Harassment in the Intersection: Gender, Race, and Class in the Street

When people talk about “street harassment,” they are usually talking about a man harassing a woman he doesn’t know in a public place.  They are usually talking about a man doing things like whistling, cat-calling, or offering crude commentary about a woman’s appearance or demeanor.    In a classic article, Cynthia Grant Bowman documented both the grave harm and the terrible banality of such harassment; her work even validated the experiences of victims by envisioning a legal remedy for their injuries.

Surely the dynamic of the harassing man and the victimized woman is integral to the phenomenon of street harassment.  But I this binary formulation is far too simple.  Street harassment is the expression of complex and overlapping social dynamics, encompassing not only gender, but also race and class, and perhaps other identity categories as well.  Race and class often mark a woman for harassment, or figure in the epithets directed her way.  But the race and class of her harasser are also significant.

Understandably, in light of the serious harm that street harassment inflicts, organizations such as Hollaback encourage women to seize power from their harassers by confronting them and by sharing their stories online.  Hollaback also encourages women to take pictures of their harassers and post them, along with the location of the harassment, even providing an iPhone app to facilitate this undertaking.  I embrace the first two components of the project, but cannot help but feel ambivalent about the third.  Scrolling through the Hollaback forums, one quickly notices that the vast majority of photographed harassers appear to be men of color, poor, possibly homeless.  Many of the stories describe behavior by harassers that, while frightening and grossly inappropriate, also suggests mental illness.

Men who harass women in the street are often themselves profoundly disempowered.  Think of those who spend the most time in the street:  They tend to be poor, and, in this country, the poor tend to be racial minorities.  These are generalizations, of course, subject to variation and exception.  But many of the perpetrators of street harassment are also victims of systematic disadvantage resulting from the structural mechanisms that continually reproduce race- and class-based subordination.  In many instances the woman who suffers harassment is—at least from the standpoint of race and class—relatively privileged, and is seen as privileged by her harasser.  This does not make her an appropriate target for harassment, but it does complicate our reading of her harasser’s behavior.  The harassment begins to look less like a self-congratulatory exultation in masculine power and more like a bitter protest against lifelong disadvantage.

Let me be very clear:  I do not in any way mean to discount the injury suffered by women harassed in the street.  The helpless rage and lingering fear that women experience as the result of sexualized—or simply sex-based—harassment in the street are real and serious harms.  Nor do I mean to excuse the behavior of harassers in any way.  Street harassment is sexist, threatening, profoundly disempowering, and utterly indefensible.
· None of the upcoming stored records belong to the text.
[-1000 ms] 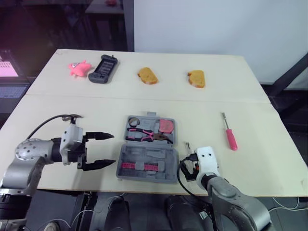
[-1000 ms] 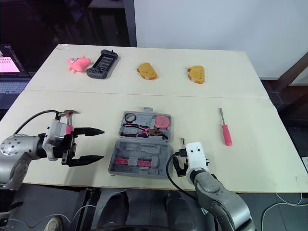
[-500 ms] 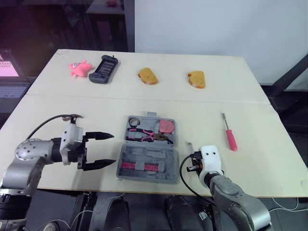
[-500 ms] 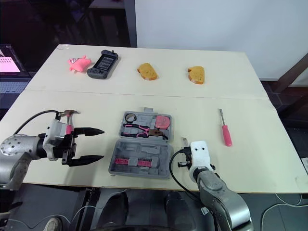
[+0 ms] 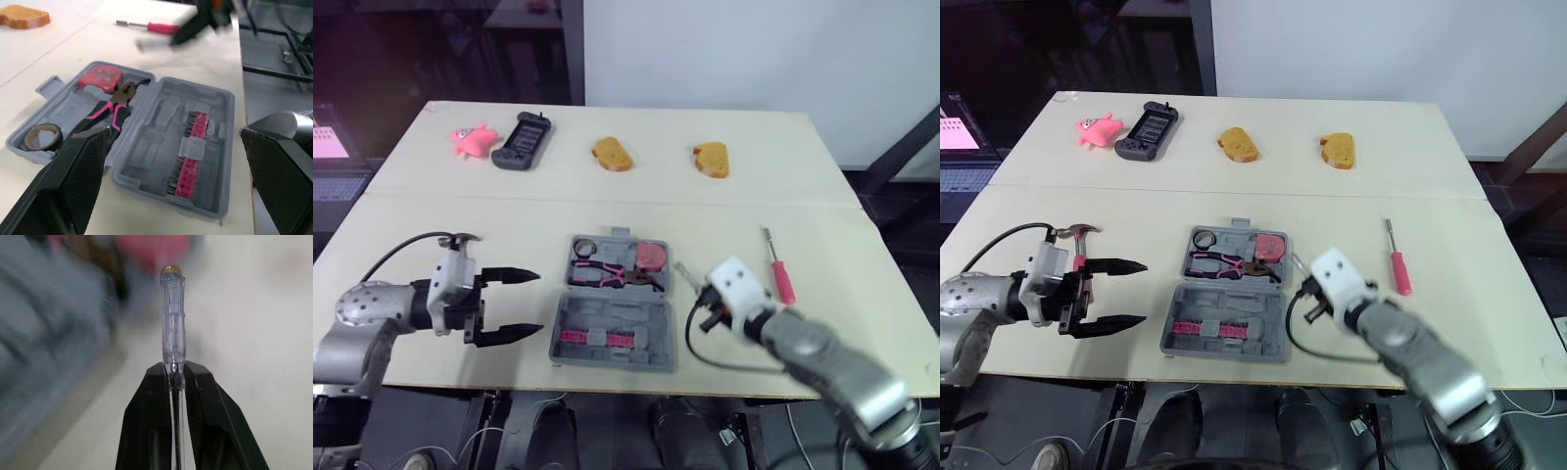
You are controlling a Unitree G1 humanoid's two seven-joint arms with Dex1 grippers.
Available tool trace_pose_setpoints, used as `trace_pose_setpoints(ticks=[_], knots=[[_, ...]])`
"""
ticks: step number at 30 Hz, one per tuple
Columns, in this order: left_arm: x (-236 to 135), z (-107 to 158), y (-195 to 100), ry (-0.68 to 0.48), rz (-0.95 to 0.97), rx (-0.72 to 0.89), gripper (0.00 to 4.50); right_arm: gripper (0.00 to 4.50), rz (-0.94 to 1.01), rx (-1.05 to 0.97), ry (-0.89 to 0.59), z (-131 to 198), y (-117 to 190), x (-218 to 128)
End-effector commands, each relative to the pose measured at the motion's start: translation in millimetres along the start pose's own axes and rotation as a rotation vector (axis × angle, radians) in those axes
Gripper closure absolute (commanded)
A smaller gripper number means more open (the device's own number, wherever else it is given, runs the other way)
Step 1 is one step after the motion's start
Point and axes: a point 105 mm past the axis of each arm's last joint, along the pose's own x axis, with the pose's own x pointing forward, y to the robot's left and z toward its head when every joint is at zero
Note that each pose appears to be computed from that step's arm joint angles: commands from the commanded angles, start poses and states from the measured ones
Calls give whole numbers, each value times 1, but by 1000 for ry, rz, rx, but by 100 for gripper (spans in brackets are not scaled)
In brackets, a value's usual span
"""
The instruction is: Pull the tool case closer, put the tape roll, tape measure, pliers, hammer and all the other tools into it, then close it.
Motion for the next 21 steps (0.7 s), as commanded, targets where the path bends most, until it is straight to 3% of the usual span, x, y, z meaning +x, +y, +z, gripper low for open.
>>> trace_pose_setpoints(ticks=[1, 7, 14, 21], knots=[[-11, 4, 5, -18, 12, 41, 0, 437, 369, -127, 55, 35, 31, -10], [-13, -4, 9, -11, 5, 42, 0, 437, 592, -194, 217, 68, 55, 6], [-14, -6, 6, -2, 3, 52, 0, 437, 533, -265, 298, 81, 78, 56], [-14, -7, 1, -1, 7, 43, 0, 437, 499, -284, 338, 84, 85, 69]])
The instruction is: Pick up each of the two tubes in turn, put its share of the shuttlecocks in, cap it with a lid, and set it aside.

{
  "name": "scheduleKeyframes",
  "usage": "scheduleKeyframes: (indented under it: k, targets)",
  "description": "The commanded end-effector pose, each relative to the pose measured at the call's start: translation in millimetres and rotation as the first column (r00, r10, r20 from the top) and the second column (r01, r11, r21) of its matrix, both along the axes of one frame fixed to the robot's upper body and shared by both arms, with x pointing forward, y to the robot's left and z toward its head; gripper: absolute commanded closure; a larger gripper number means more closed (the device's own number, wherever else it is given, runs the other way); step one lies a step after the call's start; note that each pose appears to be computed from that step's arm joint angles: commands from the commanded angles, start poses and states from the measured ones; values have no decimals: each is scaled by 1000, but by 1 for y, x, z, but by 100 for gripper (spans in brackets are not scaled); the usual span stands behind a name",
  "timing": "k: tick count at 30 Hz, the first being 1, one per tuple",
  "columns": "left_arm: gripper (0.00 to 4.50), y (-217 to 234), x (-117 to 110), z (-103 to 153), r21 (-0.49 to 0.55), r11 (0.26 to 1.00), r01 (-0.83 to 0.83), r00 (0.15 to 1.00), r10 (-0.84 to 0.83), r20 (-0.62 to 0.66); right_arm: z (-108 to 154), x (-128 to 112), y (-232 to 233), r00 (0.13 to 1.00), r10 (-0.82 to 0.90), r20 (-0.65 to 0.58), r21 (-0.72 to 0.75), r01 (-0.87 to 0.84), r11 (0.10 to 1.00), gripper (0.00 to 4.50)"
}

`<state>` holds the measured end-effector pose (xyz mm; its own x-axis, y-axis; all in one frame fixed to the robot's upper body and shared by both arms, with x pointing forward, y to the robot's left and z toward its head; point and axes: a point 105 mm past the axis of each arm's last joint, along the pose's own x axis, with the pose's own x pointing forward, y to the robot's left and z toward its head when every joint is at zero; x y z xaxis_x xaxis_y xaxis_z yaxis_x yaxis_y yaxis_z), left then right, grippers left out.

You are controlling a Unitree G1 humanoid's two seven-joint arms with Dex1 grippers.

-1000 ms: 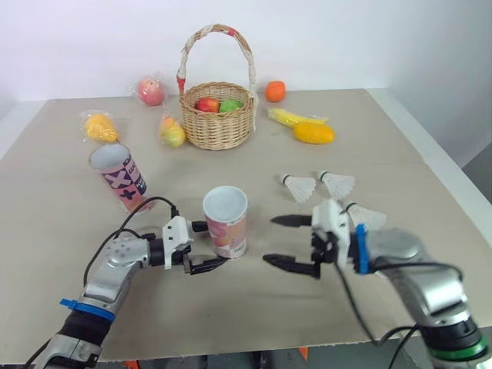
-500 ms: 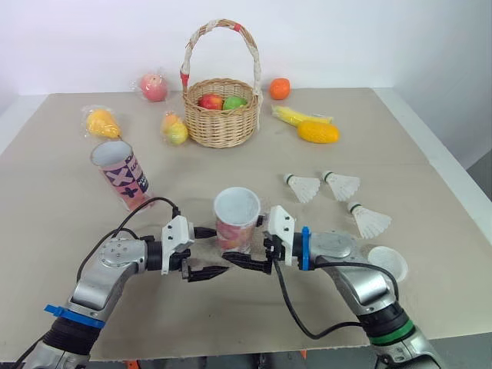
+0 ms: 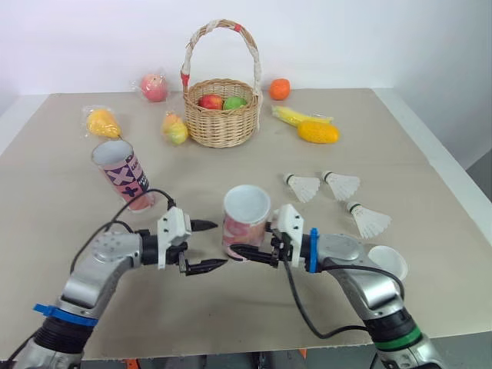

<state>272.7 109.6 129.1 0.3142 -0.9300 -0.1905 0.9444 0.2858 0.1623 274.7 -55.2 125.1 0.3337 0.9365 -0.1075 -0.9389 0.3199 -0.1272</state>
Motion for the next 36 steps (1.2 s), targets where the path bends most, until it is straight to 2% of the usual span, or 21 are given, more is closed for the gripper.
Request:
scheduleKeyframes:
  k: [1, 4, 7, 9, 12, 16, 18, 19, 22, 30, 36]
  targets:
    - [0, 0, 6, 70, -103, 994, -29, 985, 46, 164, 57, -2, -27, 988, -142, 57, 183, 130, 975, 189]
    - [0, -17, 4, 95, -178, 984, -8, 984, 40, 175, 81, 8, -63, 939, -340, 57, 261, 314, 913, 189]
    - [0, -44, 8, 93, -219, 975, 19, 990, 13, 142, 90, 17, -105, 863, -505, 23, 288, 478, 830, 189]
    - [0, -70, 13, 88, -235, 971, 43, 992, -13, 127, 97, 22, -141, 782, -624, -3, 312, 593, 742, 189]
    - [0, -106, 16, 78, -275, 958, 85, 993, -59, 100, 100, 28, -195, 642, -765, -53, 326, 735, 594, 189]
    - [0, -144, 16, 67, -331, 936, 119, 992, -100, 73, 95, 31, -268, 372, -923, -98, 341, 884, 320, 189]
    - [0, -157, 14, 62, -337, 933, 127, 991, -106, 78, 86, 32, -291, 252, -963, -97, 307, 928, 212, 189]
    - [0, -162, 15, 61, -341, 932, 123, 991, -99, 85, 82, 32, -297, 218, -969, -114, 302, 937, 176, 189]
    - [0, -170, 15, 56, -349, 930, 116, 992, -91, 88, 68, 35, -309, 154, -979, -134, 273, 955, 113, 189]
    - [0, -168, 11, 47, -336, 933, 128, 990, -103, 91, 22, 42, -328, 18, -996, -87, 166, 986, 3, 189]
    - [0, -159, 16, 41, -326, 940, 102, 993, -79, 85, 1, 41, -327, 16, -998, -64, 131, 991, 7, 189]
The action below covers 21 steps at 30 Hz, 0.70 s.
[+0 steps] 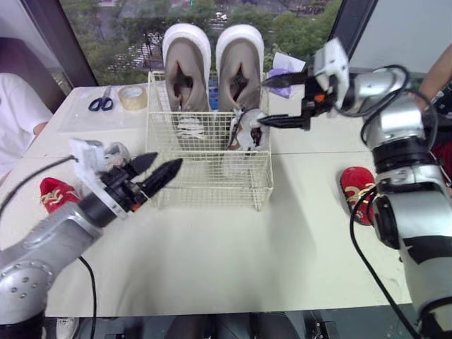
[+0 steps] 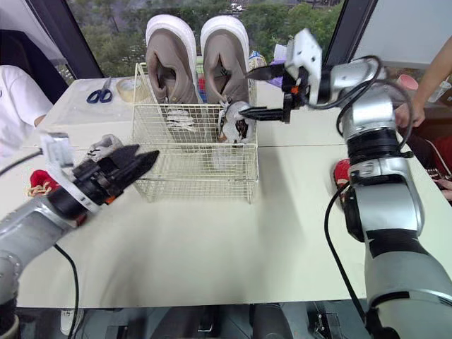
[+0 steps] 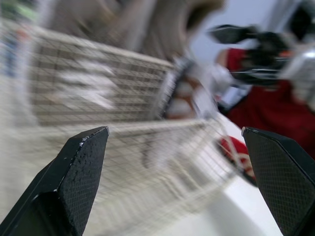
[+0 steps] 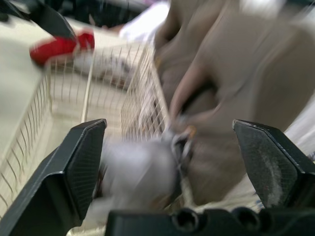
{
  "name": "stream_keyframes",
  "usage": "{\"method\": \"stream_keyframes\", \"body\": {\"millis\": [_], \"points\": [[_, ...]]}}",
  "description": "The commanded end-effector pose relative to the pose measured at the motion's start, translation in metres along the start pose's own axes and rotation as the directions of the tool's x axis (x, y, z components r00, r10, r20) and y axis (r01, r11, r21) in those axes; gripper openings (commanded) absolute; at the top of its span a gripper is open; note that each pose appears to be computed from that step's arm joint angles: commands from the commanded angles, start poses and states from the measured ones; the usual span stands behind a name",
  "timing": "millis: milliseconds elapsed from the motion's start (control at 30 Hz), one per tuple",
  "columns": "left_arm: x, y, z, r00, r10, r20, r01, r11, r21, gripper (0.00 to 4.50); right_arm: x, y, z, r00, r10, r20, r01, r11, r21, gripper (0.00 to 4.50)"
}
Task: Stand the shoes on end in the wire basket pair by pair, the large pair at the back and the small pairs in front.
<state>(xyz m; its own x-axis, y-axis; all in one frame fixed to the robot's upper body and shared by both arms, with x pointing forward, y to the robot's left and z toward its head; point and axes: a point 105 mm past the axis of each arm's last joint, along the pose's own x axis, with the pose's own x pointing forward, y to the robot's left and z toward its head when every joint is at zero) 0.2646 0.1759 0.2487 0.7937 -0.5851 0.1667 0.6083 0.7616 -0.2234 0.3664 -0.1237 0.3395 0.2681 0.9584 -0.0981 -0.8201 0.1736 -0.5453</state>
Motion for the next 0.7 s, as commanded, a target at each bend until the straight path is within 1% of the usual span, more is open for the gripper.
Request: {"method": "stream_keyframes", "body": {"millis": [33,133,200,267,300,333,367,433,500,600,633,700], "points": [[-0.008,0.020,0.023,0.995,0.102,-0.004,-0.101,0.990,0.102,4.50,-0.017,0.009,0.045,0.994,0.009,0.113,-0.008,1.000,-0.009,4.46],[-0.011,0.028,0.033,0.991,0.129,-0.016,-0.126,0.982,0.137,4.50,-0.020,0.018,0.059,0.988,0.017,0.151,-0.019,1.000,0.013,4.46],[-0.013,0.038,0.037,0.986,0.165,-0.025,-0.158,0.972,0.171,4.50,-0.019,0.022,0.062,0.988,0.011,0.151,-0.013,1.000,0.009,4.46],[-0.015,0.063,0.044,0.961,0.275,-0.039,-0.257,0.934,0.247,4.50,-0.024,0.024,0.068,0.989,0.006,0.147,-0.007,1.000,0.009,4.46],[-0.015,0.082,0.046,0.933,0.354,-0.068,-0.322,0.903,0.284,4.50,-0.027,0.030,0.073,0.988,0.029,0.149,-0.033,0.999,0.024,4.46],[-0.016,0.095,0.045,0.910,0.402,-0.105,-0.353,0.881,0.315,4.50,-0.028,0.036,0.077,0.988,0.056,0.144,-0.062,0.997,0.039,4.46],[-0.013,0.103,0.042,0.892,0.424,-0.155,-0.351,0.868,0.352,4.50,-0.028,0.045,0.077,0.988,0.096,0.124,-0.104,0.993,0.058,4.46],[-0.003,0.118,0.038,0.854,0.467,-0.232,-0.340,0.836,0.431,4.50,-0.027,0.068,0.072,0.979,0.201,0.046,-0.204,0.974,0.098,4.46],[0.005,0.138,0.038,0.798,0.535,-0.277,-0.373,0.800,0.469,4.50,-0.028,0.088,0.065,0.957,0.288,-0.039,-0.281,0.951,0.126,4.46],[0.020,0.156,0.033,0.740,0.560,-0.373,-0.365,0.800,0.477,4.50,-0.031,0.104,0.060,0.934,0.340,-0.105,-0.323,0.934,0.150,4.46],[0.025,0.163,0.027,0.713,0.564,-0.417,-0.343,0.799,0.494,4.50,-0.031,0.106,0.058,0.934,0.334,-0.126,-0.316,0.937,0.147,4.46],[0.038,0.168,0.018,0.684,0.546,-0.484,-0.295,0.814,0.501,4.50,-0.032,0.106,0.056,0.942,0.303,-0.145,-0.283,0.949,0.138,4.46]]}}
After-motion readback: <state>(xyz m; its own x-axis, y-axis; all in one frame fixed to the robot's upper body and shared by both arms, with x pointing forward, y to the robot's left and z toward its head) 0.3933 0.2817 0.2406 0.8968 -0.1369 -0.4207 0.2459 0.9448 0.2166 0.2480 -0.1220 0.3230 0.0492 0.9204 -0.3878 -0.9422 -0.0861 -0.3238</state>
But our understanding of the source of harassing behavior may change our response to that behavior.  Why would we choose to impose a legal penalty on street harassers, but not on the far more privileged group of men whose more subtly sexist behavior also inflicts grave injury on the women they work and socialize with?  Perhaps wealthy white men don’t bother to harass women on the street because their workplace subordinates or their cocktail waitresses or their housekeepers are more convenient targets.  Such women are vulnerable to far more subtle forms of harassment:  the boss need not yell crude sexual epithets when a raised eyebrow or a caustic comment suffices to cause his assistant to fear for the safety of her job.  That sort of abuse is just as harmful as street harassment—perhaps more so, because the assistant’s economic livelihood depends on the relationship in a manner alien to street harassment—but no more legally actionable.

Acknowledging the tangled dynamics of street harassment adds an additional layer of complexity to the project of legal intervention.  If we read street harassment as often the product of disempowerment for both harasser and victim, legal intervention offers a sorely limited response to what is only the most obvious manifestation of a much larger, deeper, and more serious problem.

It would be easier for everyone if street harassment were a simple story about privileged men harassing disadvantaged women.  But that is not the story the unfolds in our streets.